Let $\mathbf{T} \in \bigvee_q(V)$ and $\mathbf{S} \in \bigvee_s(V)$ then it follows that

$$
    \mathbf{T} \vee \mathbf{S} = \mathbf{S} \vee \mathbf{T}. 
$$

> *Definition 8*: the **antisymmetric product** between two tensors is defined as
>
> $$
>   \mathbf{T} \wedge \mathbf{S} = (q+s)! \cdot \mathscr{A}(\mathbf{T} \otimes \mathbf{S}),
> $$
>
> for all $\mathbf{T} \in \mathscr{T}^0_q(V)$ and $\mathbf{S} \in \mathscr{T}^0_s(V)$ with $q,s \in \mathbb{N}$.

It follows from definition 8 that the antisymmetric product is associative, bilinear and antisymmetric.
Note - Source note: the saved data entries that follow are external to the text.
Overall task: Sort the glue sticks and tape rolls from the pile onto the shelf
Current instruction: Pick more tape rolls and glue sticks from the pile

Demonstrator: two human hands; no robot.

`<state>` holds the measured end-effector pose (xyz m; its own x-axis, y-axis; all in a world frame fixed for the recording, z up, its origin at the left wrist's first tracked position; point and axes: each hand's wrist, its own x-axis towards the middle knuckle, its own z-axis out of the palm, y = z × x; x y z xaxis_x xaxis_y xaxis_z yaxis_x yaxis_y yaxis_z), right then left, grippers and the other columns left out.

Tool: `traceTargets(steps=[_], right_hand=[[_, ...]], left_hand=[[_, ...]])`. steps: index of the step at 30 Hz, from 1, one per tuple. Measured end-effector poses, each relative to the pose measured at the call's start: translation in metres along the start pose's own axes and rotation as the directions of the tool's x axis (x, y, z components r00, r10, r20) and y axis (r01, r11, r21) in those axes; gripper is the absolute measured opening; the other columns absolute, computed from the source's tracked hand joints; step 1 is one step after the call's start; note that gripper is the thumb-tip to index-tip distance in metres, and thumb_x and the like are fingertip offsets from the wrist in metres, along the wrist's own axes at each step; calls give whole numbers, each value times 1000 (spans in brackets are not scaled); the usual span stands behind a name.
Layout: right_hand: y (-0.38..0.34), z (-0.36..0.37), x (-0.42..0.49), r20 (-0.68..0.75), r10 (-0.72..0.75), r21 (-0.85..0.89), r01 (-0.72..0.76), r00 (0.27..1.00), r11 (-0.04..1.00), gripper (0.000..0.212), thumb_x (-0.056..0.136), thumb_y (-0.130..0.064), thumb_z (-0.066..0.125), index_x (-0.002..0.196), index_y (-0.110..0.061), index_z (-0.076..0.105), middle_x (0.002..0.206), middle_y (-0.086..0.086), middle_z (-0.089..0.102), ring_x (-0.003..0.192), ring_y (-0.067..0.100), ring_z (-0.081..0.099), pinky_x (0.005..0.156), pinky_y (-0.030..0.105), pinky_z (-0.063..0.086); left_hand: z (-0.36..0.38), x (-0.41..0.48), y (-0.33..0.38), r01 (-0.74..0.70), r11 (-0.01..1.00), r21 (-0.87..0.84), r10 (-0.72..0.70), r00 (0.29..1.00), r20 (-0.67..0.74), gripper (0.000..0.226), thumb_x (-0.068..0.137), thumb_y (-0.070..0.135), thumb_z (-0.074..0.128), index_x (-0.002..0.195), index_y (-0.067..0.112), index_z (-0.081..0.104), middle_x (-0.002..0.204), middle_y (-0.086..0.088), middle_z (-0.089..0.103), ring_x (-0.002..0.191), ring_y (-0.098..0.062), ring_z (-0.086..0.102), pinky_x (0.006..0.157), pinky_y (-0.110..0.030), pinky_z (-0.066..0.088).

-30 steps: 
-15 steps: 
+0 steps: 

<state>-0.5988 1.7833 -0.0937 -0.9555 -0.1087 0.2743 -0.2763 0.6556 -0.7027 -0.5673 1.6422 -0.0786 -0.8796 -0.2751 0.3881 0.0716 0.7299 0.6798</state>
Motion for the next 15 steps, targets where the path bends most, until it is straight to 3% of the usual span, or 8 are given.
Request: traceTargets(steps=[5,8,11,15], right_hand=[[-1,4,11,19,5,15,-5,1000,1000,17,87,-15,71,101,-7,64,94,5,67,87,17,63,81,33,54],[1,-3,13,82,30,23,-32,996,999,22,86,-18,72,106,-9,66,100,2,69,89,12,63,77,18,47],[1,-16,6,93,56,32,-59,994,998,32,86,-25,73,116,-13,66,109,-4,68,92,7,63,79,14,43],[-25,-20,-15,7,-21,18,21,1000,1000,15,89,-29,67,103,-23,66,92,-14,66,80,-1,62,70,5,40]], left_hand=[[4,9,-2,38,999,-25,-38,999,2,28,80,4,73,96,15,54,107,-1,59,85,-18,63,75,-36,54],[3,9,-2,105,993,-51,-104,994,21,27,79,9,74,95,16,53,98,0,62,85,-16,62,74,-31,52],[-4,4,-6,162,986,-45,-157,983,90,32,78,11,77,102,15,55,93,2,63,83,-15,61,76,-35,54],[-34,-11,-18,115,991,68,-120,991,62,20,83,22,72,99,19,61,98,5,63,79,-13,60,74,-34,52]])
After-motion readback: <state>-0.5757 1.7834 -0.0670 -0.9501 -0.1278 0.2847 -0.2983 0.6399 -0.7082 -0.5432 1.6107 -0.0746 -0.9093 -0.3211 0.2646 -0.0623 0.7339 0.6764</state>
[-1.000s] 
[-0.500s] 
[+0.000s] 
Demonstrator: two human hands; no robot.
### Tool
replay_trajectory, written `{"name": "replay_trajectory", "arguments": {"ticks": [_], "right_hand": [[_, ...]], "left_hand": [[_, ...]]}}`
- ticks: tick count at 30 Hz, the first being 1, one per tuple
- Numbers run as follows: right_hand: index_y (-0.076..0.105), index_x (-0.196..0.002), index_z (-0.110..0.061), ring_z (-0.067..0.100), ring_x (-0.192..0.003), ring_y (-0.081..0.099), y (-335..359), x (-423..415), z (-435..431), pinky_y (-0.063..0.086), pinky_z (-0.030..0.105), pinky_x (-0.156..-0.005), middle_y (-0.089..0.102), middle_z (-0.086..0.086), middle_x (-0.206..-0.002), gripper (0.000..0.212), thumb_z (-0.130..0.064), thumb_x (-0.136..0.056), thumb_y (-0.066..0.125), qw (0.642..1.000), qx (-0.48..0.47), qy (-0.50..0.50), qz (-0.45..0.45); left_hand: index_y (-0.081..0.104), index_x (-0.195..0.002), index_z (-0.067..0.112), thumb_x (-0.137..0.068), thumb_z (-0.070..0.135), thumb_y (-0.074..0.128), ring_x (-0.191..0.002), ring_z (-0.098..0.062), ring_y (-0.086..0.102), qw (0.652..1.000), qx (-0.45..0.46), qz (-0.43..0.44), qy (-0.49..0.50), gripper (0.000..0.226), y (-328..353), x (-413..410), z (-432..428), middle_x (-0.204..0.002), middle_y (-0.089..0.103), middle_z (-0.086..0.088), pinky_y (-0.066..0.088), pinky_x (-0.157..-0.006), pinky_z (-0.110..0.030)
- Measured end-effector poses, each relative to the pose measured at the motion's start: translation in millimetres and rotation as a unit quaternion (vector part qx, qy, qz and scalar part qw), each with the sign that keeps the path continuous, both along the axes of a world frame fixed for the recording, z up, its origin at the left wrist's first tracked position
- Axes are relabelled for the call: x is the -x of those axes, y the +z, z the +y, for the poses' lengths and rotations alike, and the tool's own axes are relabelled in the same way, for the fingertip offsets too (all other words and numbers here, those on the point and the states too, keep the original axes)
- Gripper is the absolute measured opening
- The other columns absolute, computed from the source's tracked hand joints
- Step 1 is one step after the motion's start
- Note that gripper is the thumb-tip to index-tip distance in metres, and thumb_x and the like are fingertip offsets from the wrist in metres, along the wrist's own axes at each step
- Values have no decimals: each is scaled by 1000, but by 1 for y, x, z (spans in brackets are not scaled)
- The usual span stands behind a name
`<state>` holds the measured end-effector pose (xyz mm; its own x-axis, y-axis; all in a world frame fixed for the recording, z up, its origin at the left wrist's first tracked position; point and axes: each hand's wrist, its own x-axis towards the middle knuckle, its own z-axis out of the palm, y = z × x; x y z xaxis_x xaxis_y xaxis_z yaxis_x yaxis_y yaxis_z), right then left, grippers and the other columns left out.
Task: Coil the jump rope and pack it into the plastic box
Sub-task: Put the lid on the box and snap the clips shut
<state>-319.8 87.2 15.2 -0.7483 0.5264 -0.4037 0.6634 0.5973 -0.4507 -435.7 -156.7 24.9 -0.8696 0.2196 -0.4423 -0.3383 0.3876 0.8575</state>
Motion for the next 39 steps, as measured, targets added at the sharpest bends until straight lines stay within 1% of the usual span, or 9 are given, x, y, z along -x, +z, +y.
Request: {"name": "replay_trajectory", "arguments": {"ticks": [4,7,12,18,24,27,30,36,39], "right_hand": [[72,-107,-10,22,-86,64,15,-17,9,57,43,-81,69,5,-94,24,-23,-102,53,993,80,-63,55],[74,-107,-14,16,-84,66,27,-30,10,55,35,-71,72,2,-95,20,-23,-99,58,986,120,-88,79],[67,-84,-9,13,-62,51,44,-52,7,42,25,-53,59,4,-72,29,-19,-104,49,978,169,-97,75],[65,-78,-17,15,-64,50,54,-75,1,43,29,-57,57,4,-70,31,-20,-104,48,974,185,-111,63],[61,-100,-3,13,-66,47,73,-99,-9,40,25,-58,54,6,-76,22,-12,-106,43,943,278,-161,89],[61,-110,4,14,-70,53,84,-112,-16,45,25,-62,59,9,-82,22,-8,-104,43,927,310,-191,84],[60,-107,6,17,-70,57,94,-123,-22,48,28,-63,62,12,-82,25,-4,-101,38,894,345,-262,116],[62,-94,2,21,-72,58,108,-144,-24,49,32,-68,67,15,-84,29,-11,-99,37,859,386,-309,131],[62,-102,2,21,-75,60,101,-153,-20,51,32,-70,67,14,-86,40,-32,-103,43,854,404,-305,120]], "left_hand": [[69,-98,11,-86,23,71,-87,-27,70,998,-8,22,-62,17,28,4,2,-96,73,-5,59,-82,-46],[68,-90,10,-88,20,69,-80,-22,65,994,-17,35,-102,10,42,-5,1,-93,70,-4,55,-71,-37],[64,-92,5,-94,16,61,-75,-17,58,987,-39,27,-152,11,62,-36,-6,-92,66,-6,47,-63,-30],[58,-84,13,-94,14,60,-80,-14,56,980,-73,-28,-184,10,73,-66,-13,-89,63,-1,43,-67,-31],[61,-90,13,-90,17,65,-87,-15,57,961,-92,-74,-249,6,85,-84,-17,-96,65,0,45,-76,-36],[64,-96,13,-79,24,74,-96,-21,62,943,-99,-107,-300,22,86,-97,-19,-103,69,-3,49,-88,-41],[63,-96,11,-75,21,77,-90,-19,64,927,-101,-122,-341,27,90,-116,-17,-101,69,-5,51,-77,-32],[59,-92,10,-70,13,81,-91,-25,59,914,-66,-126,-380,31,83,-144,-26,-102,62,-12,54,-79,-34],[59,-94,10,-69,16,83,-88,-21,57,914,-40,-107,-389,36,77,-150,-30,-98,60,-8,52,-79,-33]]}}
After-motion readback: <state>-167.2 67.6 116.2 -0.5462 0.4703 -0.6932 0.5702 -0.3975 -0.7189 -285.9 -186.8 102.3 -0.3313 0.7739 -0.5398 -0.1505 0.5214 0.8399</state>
Subsequently, we may write a basis of $\bigwedge_q(V)$ as

$$
    \mathscr{A}(\mathbf{\hat e}^{i_1} \otimes \cdots \otimes \mathbf{\hat e}^{i_q}) = \frac{1}{q!} \mathbf{\hat e}^{i_1} \wedge \cdots \wedge \mathbf{\hat e}^{i_q},
$$

with $\{1 \leq i_1 < \dots < i_q \leq n\}$. 

Let $\mathbf{T} \in \bigwedge_q(V)$ and $\mathbf{S} \in \bigwedge_s(V)$ then it follows that

$$
    \mathbf{T} \wedge \mathbf{S} = (-1)^{qs} \mathbf{S} \wedge \mathbf{T}. 
$$

> *Theorem 1*: the dimension of the vector space of symmetric covariant $q$-tensors is given by 
> 
> $$
>   \dim \Big({\bigvee}_q(V) \Big) = \binom{n+q-1}{q},
> $$
>
> and for antisymmetric covariant $q$-tensors the dimension is given by
>
> $$
>   \dim \Big({\bigwedge}_q(V) \Big) = \binom{n}{q}.
> $$

??? note "*Proof*:"

    Will be added later.

An interesting result of the definition of the symmetric and antisymmetric product is given in the theorem below.

> *Theorem 2*: let $\mathbf{\hat u}_{1,2} \in V^*$ be covectors, the symmetric product of $\mathbf{\hat u}_1$ and $\mathbf{\hat u}_2$ may be given by
>
> $$
>   (\mathbf{\hat u}_1 \vee \mathbf{\hat u}_2)(\mathbf{v}_1, \mathbf{v}_2) = \mathrm{perm}\big(\mathbf{k}(\mathbf{\hat u}_i, \mathbf{v}_j)\big),
> $$
>
> for all $(\mathbf{v}_1, \mathbf{v}_2) \in V \times V$ with $(i,j)$ denoting the entry of the matrix over which the permanent is taken. 
>
> The antisymmetric product of $\mathbf{\hat u}_1$ and $\mathbf{\hat u}_2$ may be given by
>
> $$
>   (\mathbf{\hat u}_1 \wedge \mathbf{\hat u}_2)(\mathbf{v}_1, \mathbf{v}_2) = \det \big(\mathbf{k}(\mathbf{\hat u}_i, \mathbf{v}_j) \big),
> $$
>
> for all $(\mathbf{v}_1, \mathbf{v}_2) \in V \times V$ with $(i,j)$ denoting the entry of the matrix over which the determinant is taken. 

??? note "*Proof*:"

    Will be added later.

In some literature theorem 2 is used as definition for the symmetric and antisymmetric product from which the relation with the symmetrisation maps can be proven. Either method is valid, however it has been chosen that defining the products in terms of the symmetrisation maps is more general.